Ad alimentare le tensioni è stata la presenza ingombrante di Jürgen Klopp, attuale responsabile globale del calcio per il gruppo Red Bull, che si trovava proprio accanto a Nagelsmann durante i commenti post-partita in televisione. Klopp, interrogato sulla possibilità di succedere al collega in crisi, ha mantenuto un profilo prudente ma non ha chiuso del tutto la porta, paragonando l'amarezza di un'eliminazione mondiale a quella di una finale di Champions League persa. Il tecnico ex Liverpool ha ammesso di comprendere perché il suo nome venga invocato in un momento così drammatico per il calcio tedesco, pur sottolineando di non aver ancora riflettuto concretamente su un eventuale incarico federale. La sua figura rappresenta un'ombra costante su Nagelsmann, specialmente dopo che le leggende del passato come Lothar Matthäus, Mats Hummels, Stefan Effenberg e Jürgen Klinsmann hanno espresso critiche durissime sulla gestione tecnica della squadra.
Dal punto di vista economico, la posizione di Nagelsmann è protetta da un contratto faraonico da 7 milioni di euro a stagione, una cifra che lo colloca ai vertici mondiali tra i selezionatori, superato soltanto da Carlo Ancelotti. Un eventuale esonero costerebbe alla Federcalcio tedesca circa 14 milioni di euro di indennizzo fino alla scadenza naturale dell'accordo nel 2028, un peso finanziario non indifferente che complica le manovre di successione. La storia recente della nazionale tedesca è d'altronde segnata da addii traumatici: sia Joachim Löw che Hansi Flick avevano pagato con il licenziamento i fallimenti nelle precedenti edizioni della Coppa del Mondo, evidenziando una fragilità strutturale che sembra ormai cronica. La crisi attuale non riguarda però solo la guida tecnica, ma investe l'intero progetto sportivo della Germania, incapace di ritrovare la propria identità dopo i fasti del passato.

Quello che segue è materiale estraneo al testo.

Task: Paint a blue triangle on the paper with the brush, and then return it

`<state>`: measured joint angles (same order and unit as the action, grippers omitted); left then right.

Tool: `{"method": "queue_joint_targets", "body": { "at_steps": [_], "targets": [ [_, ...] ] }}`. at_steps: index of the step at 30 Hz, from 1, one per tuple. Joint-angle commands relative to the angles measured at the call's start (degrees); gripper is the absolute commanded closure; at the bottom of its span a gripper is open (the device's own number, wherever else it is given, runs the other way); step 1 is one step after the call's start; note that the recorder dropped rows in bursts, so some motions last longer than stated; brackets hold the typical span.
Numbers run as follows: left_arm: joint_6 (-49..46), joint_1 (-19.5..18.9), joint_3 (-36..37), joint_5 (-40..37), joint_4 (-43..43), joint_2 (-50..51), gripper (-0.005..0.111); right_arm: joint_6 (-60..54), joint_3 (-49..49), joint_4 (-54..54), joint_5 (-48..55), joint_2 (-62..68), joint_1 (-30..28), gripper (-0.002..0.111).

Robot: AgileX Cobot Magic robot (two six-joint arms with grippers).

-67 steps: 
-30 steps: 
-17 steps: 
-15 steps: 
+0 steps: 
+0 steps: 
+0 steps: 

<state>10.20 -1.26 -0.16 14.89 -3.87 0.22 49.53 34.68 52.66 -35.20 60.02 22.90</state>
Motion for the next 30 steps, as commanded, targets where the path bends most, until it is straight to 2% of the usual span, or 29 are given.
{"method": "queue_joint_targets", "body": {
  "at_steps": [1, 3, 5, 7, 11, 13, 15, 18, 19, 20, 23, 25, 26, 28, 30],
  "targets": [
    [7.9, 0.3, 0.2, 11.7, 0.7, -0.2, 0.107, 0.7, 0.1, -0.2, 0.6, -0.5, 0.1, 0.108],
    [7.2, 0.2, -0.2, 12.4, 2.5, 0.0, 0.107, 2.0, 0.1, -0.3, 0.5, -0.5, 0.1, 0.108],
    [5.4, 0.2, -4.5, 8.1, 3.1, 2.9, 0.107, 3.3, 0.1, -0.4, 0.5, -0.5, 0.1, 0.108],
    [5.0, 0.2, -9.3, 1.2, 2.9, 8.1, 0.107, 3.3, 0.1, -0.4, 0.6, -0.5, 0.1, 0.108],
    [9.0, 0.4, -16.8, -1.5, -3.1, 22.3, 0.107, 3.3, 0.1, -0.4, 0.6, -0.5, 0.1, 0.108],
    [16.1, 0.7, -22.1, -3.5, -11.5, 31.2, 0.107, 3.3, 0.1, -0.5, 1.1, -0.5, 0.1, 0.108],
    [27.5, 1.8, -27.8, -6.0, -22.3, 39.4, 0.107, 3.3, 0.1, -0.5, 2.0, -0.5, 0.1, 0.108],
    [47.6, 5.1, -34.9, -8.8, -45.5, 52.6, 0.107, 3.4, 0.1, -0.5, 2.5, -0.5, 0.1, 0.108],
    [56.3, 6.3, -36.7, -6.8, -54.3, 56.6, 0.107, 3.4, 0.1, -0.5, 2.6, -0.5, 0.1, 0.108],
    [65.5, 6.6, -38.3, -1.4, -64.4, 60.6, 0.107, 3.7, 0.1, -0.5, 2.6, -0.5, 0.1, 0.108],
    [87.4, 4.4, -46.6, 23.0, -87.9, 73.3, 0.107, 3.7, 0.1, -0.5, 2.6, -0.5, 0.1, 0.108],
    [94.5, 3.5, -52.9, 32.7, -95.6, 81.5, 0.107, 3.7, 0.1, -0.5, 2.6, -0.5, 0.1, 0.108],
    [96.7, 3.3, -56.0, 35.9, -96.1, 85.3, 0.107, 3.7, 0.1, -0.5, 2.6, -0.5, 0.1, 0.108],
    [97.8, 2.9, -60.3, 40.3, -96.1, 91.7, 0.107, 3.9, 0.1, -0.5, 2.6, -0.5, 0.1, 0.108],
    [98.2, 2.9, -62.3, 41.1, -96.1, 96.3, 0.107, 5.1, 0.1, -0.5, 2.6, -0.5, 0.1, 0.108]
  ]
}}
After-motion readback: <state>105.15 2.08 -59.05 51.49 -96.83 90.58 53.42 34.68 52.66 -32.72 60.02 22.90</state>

Anche i vertici dirigenziali sono finiti nel mirino della critica, a partire da Rudi Völler, attuale direttore delle squadre nazionali, la cui difesa d'ufficio nei confronti di Nagelsmann non ha convinto l'opinione pubblica. L'ex attaccante della Roma ha cercato di smorzare i toni definendo il giovane tecnico come un profilo di assoluta eccellenza e l'uomo giusto per ripartire, ma le sue parole sono state accolte con scetticismo, tanto che Matthäus ha suggerito apertamente che sia giunto il momento anche per Völler di farsi da parte a 66 anni. La situazione è talmente tesa che la federazione ha deciso di annullare l'ultima conferenza stampa prevista prima del rientro in patria, un segnale inequivocabile di una rottura interna profonda. Il presidente federale Bernd Neuendorf rischia ora di subire lo stesso destino dei dirigenti italiani dopo le mancate qualificazioni mondiali, con un'analisi collettiva dei vertici che potrebbe portare a una rivoluzione totale nei quadri dirigenziali di Francoforte.